▶ **Exercise directions**
Repeat exactly, and only, the lines of the entries below from the one with "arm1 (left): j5" through the one with "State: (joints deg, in", both ends included.

Records excerpted from a collection
|---|
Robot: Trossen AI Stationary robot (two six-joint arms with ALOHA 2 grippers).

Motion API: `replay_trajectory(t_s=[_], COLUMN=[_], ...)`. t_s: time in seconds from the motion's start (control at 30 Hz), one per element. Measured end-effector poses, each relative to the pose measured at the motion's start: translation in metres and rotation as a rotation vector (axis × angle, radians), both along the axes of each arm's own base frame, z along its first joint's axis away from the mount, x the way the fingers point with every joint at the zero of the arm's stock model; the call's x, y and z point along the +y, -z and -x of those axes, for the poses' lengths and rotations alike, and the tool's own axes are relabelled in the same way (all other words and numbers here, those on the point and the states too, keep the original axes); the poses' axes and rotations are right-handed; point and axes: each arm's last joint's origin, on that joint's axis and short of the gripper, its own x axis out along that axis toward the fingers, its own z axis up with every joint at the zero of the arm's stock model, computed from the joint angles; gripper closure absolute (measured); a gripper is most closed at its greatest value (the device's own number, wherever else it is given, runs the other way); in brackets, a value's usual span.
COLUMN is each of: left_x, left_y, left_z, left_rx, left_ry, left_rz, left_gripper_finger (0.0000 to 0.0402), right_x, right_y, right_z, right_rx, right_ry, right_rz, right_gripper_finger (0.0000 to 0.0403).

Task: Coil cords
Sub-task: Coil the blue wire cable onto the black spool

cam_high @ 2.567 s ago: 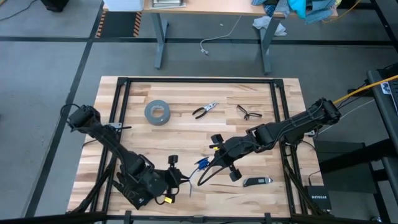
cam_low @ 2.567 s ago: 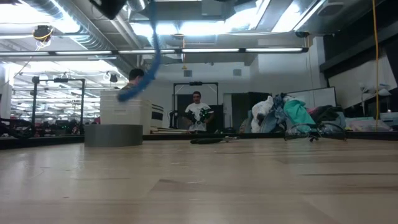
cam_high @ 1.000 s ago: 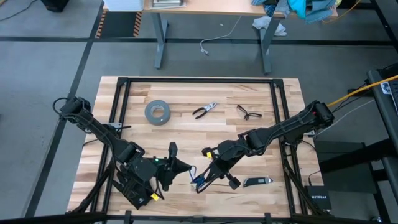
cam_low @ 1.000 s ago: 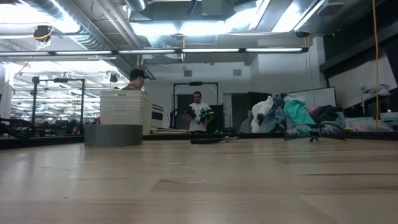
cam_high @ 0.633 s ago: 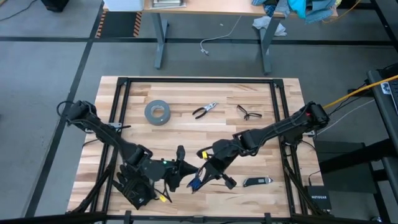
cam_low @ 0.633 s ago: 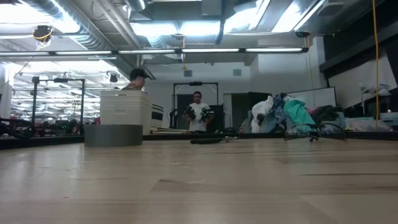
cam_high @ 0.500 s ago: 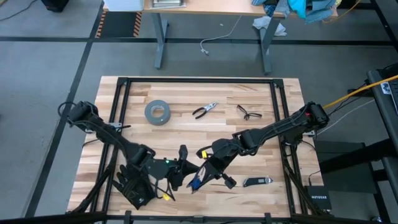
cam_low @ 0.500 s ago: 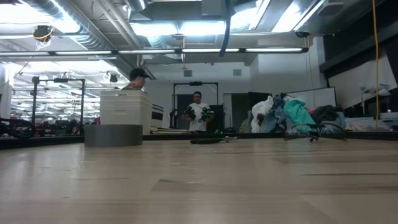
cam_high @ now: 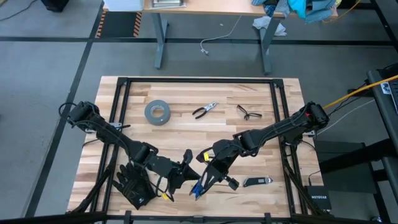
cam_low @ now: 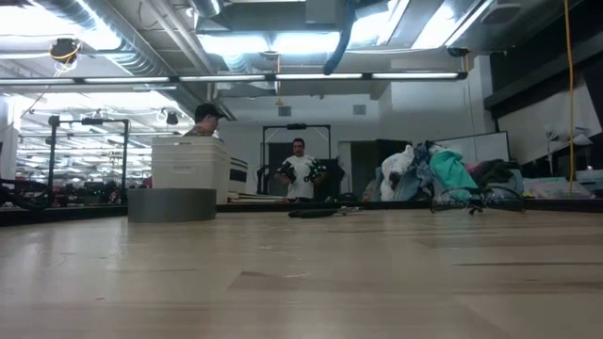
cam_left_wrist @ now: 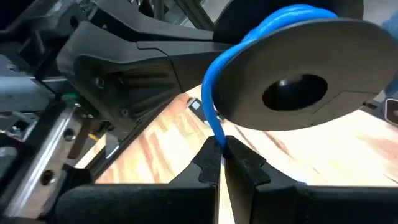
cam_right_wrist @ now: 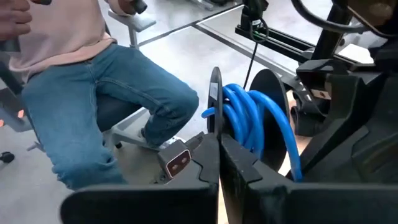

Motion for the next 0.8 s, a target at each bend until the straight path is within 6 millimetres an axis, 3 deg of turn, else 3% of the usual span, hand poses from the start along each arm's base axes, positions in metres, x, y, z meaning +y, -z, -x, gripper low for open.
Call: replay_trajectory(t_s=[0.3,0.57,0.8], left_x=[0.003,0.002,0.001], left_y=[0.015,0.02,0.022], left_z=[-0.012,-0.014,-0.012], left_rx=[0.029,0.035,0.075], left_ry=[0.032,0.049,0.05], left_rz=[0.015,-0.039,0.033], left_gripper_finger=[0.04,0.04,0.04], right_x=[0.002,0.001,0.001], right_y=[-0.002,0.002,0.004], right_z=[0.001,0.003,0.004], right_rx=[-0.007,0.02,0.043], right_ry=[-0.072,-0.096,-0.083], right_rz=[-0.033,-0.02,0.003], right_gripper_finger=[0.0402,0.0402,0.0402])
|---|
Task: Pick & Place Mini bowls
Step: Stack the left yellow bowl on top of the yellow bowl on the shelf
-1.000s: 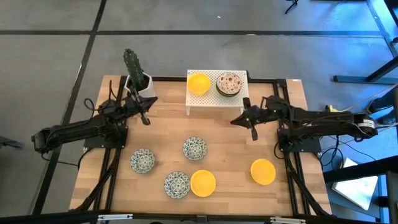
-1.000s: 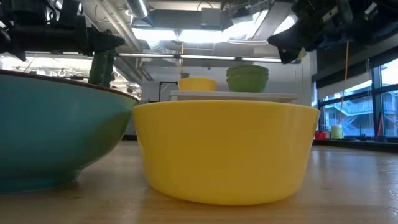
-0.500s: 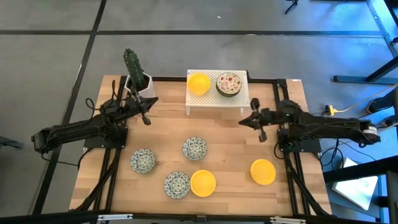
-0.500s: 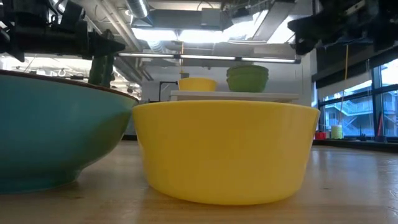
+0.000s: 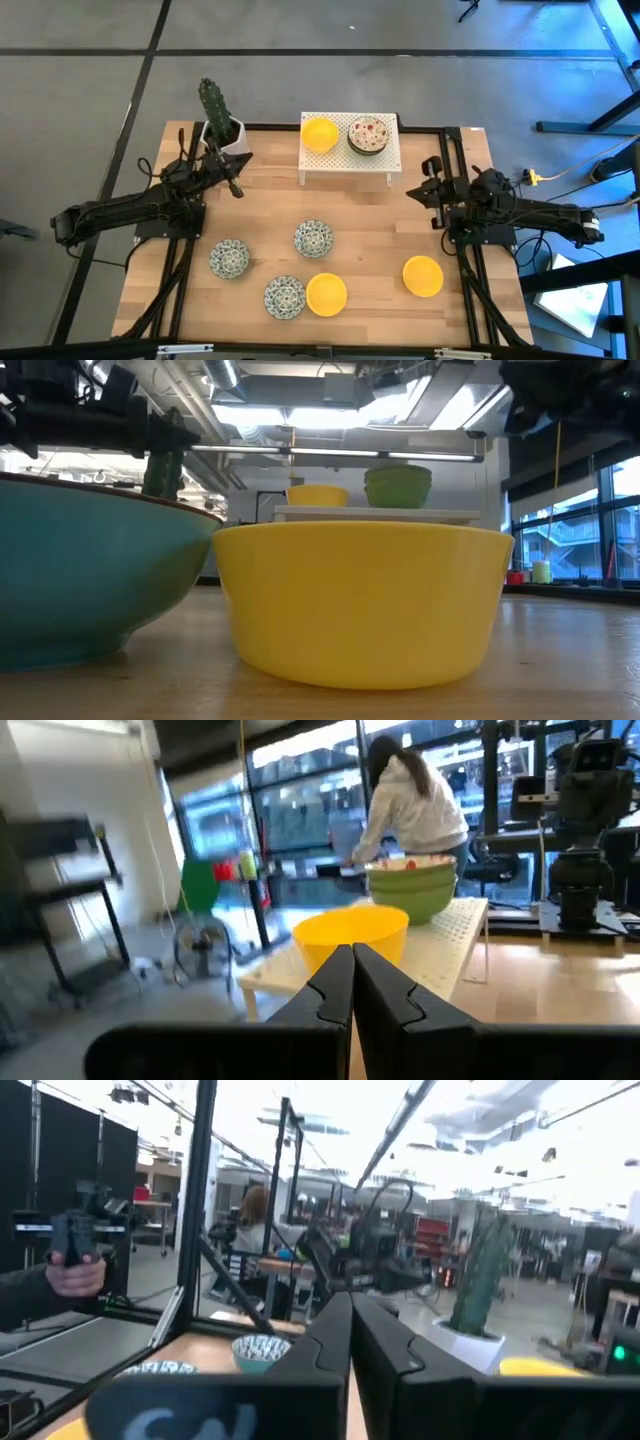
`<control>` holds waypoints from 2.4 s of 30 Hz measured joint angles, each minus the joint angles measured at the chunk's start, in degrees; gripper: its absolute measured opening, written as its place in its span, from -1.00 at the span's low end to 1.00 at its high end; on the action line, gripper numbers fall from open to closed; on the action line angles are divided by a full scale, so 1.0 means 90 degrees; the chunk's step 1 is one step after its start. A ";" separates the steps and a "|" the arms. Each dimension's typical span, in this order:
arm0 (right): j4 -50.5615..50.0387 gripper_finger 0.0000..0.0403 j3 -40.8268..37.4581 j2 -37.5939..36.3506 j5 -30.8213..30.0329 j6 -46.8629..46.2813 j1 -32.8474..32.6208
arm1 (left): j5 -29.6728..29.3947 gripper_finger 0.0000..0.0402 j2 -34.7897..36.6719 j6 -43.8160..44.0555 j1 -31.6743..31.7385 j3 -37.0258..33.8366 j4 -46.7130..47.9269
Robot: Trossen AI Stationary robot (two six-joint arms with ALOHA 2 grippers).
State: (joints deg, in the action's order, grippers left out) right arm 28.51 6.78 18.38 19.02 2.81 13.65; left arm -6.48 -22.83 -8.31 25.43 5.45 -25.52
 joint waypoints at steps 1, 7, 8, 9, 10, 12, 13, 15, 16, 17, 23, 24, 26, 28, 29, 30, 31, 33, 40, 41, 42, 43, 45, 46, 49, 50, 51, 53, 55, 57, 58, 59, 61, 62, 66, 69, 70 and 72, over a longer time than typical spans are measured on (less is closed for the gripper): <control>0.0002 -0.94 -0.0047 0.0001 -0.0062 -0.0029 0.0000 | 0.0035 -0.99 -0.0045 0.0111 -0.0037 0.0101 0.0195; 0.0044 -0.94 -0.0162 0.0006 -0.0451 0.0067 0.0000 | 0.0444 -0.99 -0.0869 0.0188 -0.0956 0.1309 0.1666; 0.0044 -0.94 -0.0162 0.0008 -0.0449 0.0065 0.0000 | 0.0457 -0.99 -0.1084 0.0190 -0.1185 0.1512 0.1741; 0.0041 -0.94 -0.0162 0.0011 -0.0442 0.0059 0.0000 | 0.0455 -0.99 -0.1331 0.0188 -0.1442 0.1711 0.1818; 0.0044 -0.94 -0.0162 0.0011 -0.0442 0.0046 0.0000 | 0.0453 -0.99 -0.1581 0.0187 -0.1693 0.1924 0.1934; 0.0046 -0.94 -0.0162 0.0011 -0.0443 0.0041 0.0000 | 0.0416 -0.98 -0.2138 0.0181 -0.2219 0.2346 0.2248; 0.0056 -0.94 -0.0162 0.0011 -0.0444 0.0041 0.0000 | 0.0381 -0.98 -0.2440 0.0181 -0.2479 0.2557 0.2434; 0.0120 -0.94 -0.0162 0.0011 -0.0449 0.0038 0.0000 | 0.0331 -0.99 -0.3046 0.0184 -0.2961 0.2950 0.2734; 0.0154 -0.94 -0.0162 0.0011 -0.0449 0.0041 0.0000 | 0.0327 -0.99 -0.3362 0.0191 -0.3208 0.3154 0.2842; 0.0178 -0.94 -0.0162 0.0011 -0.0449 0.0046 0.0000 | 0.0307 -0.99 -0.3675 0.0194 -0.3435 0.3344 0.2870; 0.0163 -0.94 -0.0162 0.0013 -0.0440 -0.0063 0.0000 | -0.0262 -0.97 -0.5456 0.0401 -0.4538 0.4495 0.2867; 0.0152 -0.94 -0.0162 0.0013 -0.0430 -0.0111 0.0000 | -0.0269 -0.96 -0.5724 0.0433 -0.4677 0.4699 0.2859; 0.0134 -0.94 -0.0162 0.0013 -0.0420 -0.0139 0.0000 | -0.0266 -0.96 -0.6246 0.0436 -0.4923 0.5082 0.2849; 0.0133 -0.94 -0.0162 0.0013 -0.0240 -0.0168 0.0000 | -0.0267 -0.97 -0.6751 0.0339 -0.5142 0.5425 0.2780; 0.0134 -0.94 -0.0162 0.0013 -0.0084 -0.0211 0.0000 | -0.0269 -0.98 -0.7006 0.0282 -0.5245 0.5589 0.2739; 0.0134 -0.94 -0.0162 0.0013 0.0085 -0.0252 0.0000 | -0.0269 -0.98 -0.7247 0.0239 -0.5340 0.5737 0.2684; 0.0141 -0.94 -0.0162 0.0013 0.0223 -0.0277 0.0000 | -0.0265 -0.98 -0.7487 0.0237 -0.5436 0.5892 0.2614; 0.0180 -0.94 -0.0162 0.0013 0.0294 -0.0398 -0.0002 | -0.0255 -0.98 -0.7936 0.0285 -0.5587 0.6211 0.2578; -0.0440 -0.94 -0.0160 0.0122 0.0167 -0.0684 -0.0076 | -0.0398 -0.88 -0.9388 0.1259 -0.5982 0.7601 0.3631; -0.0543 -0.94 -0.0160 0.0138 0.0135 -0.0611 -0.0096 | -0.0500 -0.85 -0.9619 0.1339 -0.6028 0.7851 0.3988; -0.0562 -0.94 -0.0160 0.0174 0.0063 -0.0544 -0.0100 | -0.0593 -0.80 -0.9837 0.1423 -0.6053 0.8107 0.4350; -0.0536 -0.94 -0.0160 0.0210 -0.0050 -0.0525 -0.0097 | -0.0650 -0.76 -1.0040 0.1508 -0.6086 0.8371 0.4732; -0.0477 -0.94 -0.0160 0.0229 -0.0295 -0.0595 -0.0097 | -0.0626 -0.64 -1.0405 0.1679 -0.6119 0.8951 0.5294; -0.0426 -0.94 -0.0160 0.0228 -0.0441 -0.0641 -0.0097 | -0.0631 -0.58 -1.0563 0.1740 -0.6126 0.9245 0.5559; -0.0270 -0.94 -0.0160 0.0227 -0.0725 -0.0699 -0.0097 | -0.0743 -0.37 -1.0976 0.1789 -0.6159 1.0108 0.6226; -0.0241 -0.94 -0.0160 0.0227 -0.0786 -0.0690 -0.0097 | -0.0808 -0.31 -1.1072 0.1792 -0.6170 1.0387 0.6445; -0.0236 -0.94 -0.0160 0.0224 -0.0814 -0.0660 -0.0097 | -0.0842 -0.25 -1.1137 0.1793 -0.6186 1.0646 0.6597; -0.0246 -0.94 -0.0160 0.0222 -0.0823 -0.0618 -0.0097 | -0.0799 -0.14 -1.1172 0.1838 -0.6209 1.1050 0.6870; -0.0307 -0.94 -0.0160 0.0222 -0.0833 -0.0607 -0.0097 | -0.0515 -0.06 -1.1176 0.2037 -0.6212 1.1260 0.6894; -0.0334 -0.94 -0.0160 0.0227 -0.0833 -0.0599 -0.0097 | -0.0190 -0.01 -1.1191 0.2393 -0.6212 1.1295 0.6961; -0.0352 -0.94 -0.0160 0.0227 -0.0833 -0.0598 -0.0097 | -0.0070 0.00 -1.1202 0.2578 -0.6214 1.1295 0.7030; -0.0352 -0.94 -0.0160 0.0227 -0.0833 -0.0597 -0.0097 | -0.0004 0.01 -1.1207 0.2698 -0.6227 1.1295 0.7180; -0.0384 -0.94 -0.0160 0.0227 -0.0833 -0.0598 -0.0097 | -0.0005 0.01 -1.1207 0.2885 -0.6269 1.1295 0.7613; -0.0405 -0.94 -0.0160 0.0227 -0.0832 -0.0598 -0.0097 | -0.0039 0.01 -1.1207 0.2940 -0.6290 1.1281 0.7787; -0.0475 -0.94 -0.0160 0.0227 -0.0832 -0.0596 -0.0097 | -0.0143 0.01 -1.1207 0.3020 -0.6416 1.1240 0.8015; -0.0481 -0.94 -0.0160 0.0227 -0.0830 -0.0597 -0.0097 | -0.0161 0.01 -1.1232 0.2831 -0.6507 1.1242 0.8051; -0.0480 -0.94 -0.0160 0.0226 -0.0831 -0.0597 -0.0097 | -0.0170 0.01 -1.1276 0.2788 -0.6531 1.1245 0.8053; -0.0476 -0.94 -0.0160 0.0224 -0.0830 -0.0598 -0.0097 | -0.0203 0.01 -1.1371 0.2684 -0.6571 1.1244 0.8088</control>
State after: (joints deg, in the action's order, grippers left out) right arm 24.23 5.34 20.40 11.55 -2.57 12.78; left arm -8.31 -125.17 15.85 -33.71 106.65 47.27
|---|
▶ **Finished exercise**
arm1 (left): j5 -29.6728..29.3947 gripper_finger 0.0000..0.0402 j2 -34.7897..36.6719 j6 -43.8160..44.0555 j1 -31.6743..31.7385 j3 -37.0258..33.8366 j4 -46.7130..47.9269
Robot: Trossen AI Stationary robot (two six-joint arms with ALOHA 2 grippers).
State: (joints deg, in the action's order, grippers left out) right arm 28.51 6.78 18.38 19.02 2.81 13.65; left arm -6.48 -22.83 -8.31 25.43 5.45 -25.52

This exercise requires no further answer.